A malignant hyperthermia (MH) crisis is a potentially fatal complication in anesthesia and intensive care units (ICU). Rapid administration and adequate dosage of dantrolene is the only known effective pharmacological and causal treatment of an MH crisis. International anesthesiology societies recommend an initial dose of 2.0-2.5 mg/kg body weight (BW). The necessary total dosage should be titrated up to 10 mg/kg BW depending on the effectiveness.

OBJECTIVE:

The goal of this study was an analysis of the stocking situation of dantrolene in Germany. A national survey was conducted amongst members of the German Society of Anaesthesia and Intensive Care (DGAI).

MATERIAL AND METHODS:

A questionnaire consisting of 19 items was posted online to all DGAI members from 2 September to 30 September 2015. The questionnaire dealt with characterization of the participants, the administration of triggering substances in the operating room and in the ICU of the respective hospitals. The main part covered the amount of stocked dantrolene, the place of storage and emergency availability of stocked dantrolene from elsewhere.

RESULTS:

The questionnaire was posted online to 12,415 DGAI members with a response rate of 13.5% (n = 1673). The highest response rate was from 259 directors and heads of anesthesiology units representing 28.3%. In total 93,7% of participants use volatile anesthetics and 82,3% use succinylcholine.
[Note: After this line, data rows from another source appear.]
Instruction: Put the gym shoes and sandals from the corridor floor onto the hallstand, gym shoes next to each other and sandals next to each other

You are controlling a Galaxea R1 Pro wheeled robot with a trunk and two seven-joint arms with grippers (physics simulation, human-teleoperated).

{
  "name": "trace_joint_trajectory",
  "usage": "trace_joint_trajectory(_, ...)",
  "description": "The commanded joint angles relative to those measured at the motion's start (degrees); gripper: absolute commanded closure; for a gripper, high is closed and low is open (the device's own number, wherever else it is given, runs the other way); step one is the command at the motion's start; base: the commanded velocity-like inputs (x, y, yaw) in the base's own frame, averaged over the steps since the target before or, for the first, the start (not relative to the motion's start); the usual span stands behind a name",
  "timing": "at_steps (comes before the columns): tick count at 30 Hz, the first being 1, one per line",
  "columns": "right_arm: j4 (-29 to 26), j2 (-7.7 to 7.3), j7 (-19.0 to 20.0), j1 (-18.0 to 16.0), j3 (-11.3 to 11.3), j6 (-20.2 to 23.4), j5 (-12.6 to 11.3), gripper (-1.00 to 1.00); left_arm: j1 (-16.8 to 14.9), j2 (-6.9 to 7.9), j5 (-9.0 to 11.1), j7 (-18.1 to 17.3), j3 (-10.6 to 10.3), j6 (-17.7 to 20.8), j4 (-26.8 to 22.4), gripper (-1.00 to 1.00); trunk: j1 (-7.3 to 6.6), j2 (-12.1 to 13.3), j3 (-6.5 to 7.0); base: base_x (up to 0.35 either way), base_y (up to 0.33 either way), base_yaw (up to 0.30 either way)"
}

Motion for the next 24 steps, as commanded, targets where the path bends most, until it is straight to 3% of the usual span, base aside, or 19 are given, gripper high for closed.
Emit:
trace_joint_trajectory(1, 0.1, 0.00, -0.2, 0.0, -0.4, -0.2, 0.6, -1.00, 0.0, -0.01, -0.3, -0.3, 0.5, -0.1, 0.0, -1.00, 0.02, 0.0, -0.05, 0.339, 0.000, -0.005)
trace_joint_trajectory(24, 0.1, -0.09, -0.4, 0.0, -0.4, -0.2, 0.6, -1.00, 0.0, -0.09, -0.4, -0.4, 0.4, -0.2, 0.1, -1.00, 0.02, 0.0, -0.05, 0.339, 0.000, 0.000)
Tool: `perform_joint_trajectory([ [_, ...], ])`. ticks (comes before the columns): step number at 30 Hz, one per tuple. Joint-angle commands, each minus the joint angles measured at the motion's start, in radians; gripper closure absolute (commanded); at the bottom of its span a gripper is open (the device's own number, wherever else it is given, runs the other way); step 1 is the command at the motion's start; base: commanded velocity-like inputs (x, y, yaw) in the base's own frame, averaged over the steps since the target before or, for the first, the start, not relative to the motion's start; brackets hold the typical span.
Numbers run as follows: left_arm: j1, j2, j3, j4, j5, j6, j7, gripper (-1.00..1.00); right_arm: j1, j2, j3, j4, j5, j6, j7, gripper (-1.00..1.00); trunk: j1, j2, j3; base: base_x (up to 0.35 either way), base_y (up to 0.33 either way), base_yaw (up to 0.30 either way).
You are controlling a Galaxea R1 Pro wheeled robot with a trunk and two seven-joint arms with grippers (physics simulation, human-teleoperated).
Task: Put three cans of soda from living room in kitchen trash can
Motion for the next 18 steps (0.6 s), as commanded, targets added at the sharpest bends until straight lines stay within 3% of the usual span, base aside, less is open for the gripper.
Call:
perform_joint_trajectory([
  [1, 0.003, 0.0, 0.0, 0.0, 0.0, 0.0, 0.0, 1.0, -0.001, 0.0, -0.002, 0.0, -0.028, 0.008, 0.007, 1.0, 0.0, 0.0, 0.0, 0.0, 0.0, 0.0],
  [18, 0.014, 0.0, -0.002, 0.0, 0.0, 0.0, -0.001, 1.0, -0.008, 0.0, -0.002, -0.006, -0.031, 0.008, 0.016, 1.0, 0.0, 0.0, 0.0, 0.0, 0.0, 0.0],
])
In the event of an MH-crisis 40.4% of participants have 36 or more vials of dantrolene available within 5 min, 27.4% have only 24 vials and 18.7% only have 12 vials. Of the anesthesiologists in outpatient surgery 70.6% have a dantrolene stock of less than 36 vials. In those cases with insufficient dantrolene stock, 35.5% of hospitals have no agreement with neighboring hospitals. In the ICU setting, 51.8% of responding participants indicated the use of volatile anesthetics, but only 25.7% stock dantrolene in the ICU. For succinylcholine, 77.3% stated using the drug in the ICU, and 26.0% have a dantrolene stock in the ICU.

CONCLUSION:

Almost all anesthesiologists participating in the online survey use volatile anesthethics and/or succinylcholine. Whereas almost all participants have access to dantrolene, more than half of the units have a stock of dantolene, which is less than that recommended by the DGAI. In the case of low dantrolene stock, only 61% of anesthesia departments have access to additional dantrolene within a time frame of 15min . The results of this online survey demonstrate that the stock of dantrolene may be insufficient in some German hospitals and anesthesiology practices.

KEYWORDS:

Dantrolene; Malignant hyperthermia; Online survey; Stocking; Volatile anesthetics

PMID:
28660414
DOI:
10.1007/s00101-017-0335-z
[Indexed for MEDLINE]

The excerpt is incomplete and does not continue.